On Mar 13, 2017, at 5:44 PM, Christer Holmberg <<>> wrote:


If the answerer is in such a “hurry” to start sending media, one would think it also makes sure the answer is sent as early as possible, so that media can flow in both directions.

You can send the answer as early as possible, but if two endpoints on the same subnet are talking via a signaling server on the other side of the planet, there’s only so much you can do.

My question is: is this something that’s causing problems in real deployments, and requires a change in the standard? To me it seems like something that is very unlikely to occur, or at least like something that can easily be avoided by implementation means…

I’m pretty sure this is something that’s already allowed by the current standards, but this fact is substantially non-obvious. So I’m afraid that we’ll get interop failures if we don’t point it out.

Note that in most cases it can only happen if endpoints take advantage of the freedoms granted by RFC 5245bis’s “passive-aggressive” algorithm, where we clarified that an endpoint is allowed to send on any valid pair, not just the selected nominated pair.  (If you don’t send until you have a nominated pair, I believe the only way this race can occur is if an ICE-Lite endpoint calls a Full endpoint; otherwise, the offerer is the controlling endpoint.)

I’m not sure what “implementation means” you’re thinking of, though.  Avoiding sending media/DTLS until you receive an incoming connectivity check?



From: Jonathan Lennox []
Sent: 13 March 2017 20:37
To: Christer Holmberg <<>>
Cc: Eric Rescorla <<>>; Bernard Aboba <<>>; Flemming Andreasen <<>>; Harald Alvestrand <<>>; mmusic <<>>
Subject: Re: [MMUSIC] Handling of unverified data and media

On Mar 11, 2017, at 9:52 AM, Christer Holmberg <<>> wrote:


Is this a theoretical issue?

At least if you use ICE, you are going to receive the answer before you receive any media, as you are going to do the connectivity checks etc.

No, even with ICE it’s possible for media or the DTLS handshake to outrace the answer.

This is because ICE offering endpoints respond to connectivity checks before they receive an answer.  When the answerer receives this successful connectivity check response, it puts the relevant pair in the Valid list, and then (if it has the active role, as recommended) can legitimately initiate DTLS on this pair.

If two ICE endpoints have a short RTT and clear connectivity between them, but a long RTT to their signaling server, this can happen quite easily.

Also, in reality some implementations will not accept content before the answer arrives – no matter if DTLS is used or not – so the best thing is to, once the answer has been sent, just wait for a while before sending any content.

Fortunately, DTLS has retransmissions, so this shouldn’t cause failure, just a brief setup delay.

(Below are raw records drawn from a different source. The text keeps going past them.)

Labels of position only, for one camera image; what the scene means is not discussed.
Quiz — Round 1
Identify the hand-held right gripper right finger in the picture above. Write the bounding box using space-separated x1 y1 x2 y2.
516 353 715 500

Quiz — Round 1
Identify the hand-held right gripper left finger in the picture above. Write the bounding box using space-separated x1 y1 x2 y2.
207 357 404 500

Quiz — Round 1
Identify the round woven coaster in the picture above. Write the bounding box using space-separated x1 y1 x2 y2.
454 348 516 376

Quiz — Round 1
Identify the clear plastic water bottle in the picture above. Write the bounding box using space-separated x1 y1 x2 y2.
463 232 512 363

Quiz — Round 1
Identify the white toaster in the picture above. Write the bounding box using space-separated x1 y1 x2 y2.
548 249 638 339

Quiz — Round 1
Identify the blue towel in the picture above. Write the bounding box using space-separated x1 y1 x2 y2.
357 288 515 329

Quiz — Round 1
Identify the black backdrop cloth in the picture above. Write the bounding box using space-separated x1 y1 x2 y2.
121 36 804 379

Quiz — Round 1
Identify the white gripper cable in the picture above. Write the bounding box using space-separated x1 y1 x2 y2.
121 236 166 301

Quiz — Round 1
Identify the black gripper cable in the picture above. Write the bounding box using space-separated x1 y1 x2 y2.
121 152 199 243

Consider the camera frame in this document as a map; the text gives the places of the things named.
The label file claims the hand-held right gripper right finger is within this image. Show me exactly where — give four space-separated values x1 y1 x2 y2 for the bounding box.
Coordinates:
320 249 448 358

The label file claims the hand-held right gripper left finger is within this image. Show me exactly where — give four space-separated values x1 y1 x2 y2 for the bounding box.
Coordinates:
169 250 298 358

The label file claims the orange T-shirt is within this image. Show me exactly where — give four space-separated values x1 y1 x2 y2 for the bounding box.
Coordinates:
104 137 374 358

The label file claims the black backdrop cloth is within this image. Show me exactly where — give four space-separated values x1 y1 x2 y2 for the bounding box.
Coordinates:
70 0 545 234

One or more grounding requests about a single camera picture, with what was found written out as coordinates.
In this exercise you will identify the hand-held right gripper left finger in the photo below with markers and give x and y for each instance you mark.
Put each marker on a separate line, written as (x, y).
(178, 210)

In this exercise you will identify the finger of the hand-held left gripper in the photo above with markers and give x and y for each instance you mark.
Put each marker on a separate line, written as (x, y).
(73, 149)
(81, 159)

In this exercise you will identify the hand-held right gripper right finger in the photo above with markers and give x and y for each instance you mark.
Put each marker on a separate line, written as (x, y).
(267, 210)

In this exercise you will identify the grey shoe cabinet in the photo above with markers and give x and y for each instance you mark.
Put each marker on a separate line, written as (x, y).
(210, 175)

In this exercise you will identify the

From: mmusic [] On Behalf Of Eric Rescorla
Sent: 11 March 2017 02:57
To: Bernard Aboba <<>>
Cc: Flemming Andreasen <<>>;<>; mmusic WG <<>>
Subject: Re: [MMUSIC] Handling of unverified data and media

Sorry, no, I was just talking about what might or might not be safe.... The doc text is
a different question.


On Fri, Mar 10, 2017 at 4:05 PM, Bernard Aboba <<>> wrote:
EKR said:

"I haven't spent too much time on it, but it seems like it ought to be safe to hold
anything you receive prior to getting the fingerprint. It might be better, as MT
suggests, to discard the datachannel data, but I'm not sure why it would be

[BA] So you are saying that the MUST NOT allows the browser to buffer data/media but not to pass it to the application (in the case of the data channel) or to play it out?

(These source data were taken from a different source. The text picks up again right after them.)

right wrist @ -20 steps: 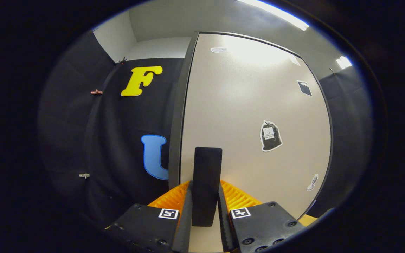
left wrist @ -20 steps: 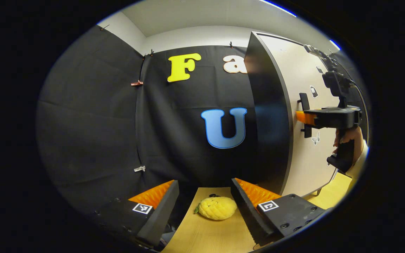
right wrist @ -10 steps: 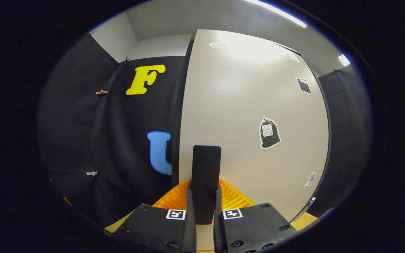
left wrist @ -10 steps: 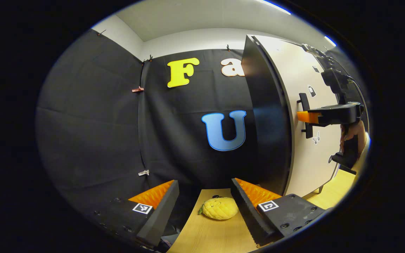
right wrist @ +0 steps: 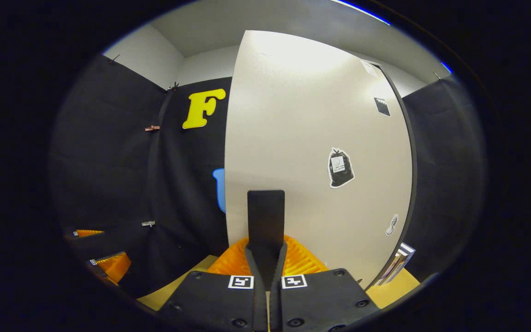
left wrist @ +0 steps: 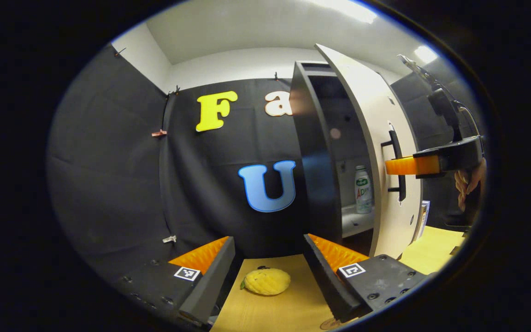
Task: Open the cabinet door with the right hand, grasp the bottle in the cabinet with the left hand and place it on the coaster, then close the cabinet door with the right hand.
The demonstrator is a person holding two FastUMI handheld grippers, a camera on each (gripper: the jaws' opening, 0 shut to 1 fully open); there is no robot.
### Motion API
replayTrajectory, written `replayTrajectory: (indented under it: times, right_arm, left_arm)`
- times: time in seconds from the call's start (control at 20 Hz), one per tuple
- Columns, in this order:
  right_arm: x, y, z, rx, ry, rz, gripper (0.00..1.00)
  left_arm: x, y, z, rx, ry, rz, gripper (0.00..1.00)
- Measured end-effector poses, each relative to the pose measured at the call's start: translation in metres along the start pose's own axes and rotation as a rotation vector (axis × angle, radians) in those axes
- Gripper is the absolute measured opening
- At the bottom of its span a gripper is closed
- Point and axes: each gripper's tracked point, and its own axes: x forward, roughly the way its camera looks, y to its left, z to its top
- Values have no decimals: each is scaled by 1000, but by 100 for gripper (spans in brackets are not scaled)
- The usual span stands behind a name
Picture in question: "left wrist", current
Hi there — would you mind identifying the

On Fri, Mar 10, 2017 at 4:01 PM, Eric Rescorla <<>> wrote:
I haven't spent too much time on it, but it seems like it ought to be safe to hold
anything you receive prior to getting the fingerprint. It might be better, as MT
suggests, to discard the datachannel data, but I'm not sure why it would be


On Fri, Mar 10, 2017 at 2:47 PM, Roman Shpount <<>> wrote:
My assumption always was that data is received, decoded and discarded until fingerprint is received and verified. This way DTLS handshake completes, key frames are decoded, but user is nor presented with any unverified media.


Roman Shpount

On Thu, Mar 9, 2017 at 6:58 PM, Martin Thomson <<>> wrote:
I think that the data channel question is easy, anything other than a
"no" is not acceptable.  Data in that form enters the security
boundary for an origin and it doesn't make any sense to risk attack
there.  (It's also likely unnecessary, if a half a round trip of
signaling is slower than 5 round trips on the media path, then
something is messed up.)

I'm in two minds about the media part. For media, you could also
reasonably make the same origin-purity argument.  I'm inclined to say
that.  But we CAN isolate media from the origin (and we definitely
should if we allow this).

So, the media that arrives had to comply with your offer.  The DTLS
handshake also has to complete, which tells the receiver whether the
media needs to be confidential or not (at which point you can disable
this feature).

It's also possible that a receiver can require that an ICE
connectivity check was made (though this is inbound only, and I'm
unclear on whether having received an inbound check would normally
prevent the receiver from accepting a packet).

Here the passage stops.